The year is 1921, and a little over a century has passed since a great mind unraveled the underpinnings of life itself.  Every week, it seems, the papers announce great advances, solving the riddle of immortality, successfully reviving the dead, the cloning of living beings, or blending of two animals into one.  For those on the ground, every week brings new mutterings of work taken by ‘stitched’ men of patchwork flesh that do not need to sleep, or more fearful glances as they have to step off the sidewalks to make room for great laboratory-grown beasts.  Often felt but rarely voiced is the notion that events are already spiraling out of the control of the academies that teach these things.

It is only this generation, they say, that the youth and children are able to take the mad changes in stride, accepting it all as a part of day to day life.  Of those children, a small group of strange youths from the Lambsbridge Orphanage stand out, taking a more direct hand in events.

Twig is Wildbow’s (J.C. McCrae’s) third web serial, following the underground hit Worm and the successful-enough Pact.  The story was written on a Tues-Sat schedule with some bonus chapters on Thursdays, starting on March 2015 and ending in October 2017.   Chapters are grouped into story arcs each about as long as a novella or short novel, listed in the table of contents and available on the sidebar.

Wildbow writes full-time and strives to maintain a professional schedule, with chapters released on schedule (barring very minor delays with internet issues or website malfunction) for six years and counting.  Donations via. Paypal and subscriptions via. Patreon are accepted and remain very much appreciated, as they allow the author to stay fed, stay sheltered, and keep writing.  As thanks for this support, the author schedules added chapters to be released on a future Thursday when certain totals are reached.

Those on the lookout for trigger warnings should probably be warned, the author’s style leans toward the dark and violent.  To clarify to those not familiar with the term: if a key word or storyline touching on a particular topic could ruin your day or induce panic attacks, you might want to steer clear of Twig, as it is likely to touch on many.  Intimate moments happen offscreen, utilizing fades to black before the clothes completely come off.  Swearing and violence are likely to be present, if not outright common, so be warned.  Use your own judgment to estimate your tolerances and decide if Twig is the sort of thing you’re comfortable reading.

If you decide you’re alright with that, you can start reading here.

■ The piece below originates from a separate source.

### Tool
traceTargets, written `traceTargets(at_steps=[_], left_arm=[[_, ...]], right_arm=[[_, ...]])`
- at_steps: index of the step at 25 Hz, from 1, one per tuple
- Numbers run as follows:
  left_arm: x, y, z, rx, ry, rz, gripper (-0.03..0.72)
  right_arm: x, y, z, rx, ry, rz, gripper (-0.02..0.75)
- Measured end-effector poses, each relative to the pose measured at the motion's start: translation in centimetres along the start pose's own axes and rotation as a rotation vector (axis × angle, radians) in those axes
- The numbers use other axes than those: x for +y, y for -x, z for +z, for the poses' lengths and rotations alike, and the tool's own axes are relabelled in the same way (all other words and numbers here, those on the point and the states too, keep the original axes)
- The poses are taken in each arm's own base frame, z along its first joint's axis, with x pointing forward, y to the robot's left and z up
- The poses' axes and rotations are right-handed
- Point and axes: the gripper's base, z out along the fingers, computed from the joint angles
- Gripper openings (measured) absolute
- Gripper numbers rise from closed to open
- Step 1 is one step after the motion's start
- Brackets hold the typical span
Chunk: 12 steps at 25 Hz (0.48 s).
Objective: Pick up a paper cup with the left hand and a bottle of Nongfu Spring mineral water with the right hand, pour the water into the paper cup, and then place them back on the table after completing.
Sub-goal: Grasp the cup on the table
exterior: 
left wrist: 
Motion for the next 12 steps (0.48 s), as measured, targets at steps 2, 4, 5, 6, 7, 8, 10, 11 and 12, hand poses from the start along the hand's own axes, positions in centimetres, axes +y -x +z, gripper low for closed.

J.C. McCrae can be contacted at Wildbowpig@gmail.com for the time being.  He would prefer that fans use the comment section rather than email, if there’s any choice between the two.  He gets a great many emails and his attempts to filter and sort things in the shuffle mean that emails can get lost by the wayside, while he does read every comment.

Header Art is by Mahasim, her Deviantart can be found here.  Mahasim is a friend and the author of another serial, Watchmirror.

55 thoughts on “About

  1. As was the case for the prior two stories, Twig will be written on Mondays, some Wednesdays (see below), and Fridays, with chapters going live at midnight, Eastern Standard Time.

    Should be Saturdays instead of Fridays or is that changing with Twig?

  2. Hm, interesting that it’s 1921.

    a) That means we’re in something (loosely) resembling the real world. They have the same years as us, at least.

    b) I was thinking this was a nineteenth century Industrial Revolution sort of society. But this date is ten years after the Triangle Shirtwaist Factory Fire. Looked up the year on Wikipedia, and it’s also apparently the year that both China and Spain formed Communist parties. Probably irrelevant, but who knows.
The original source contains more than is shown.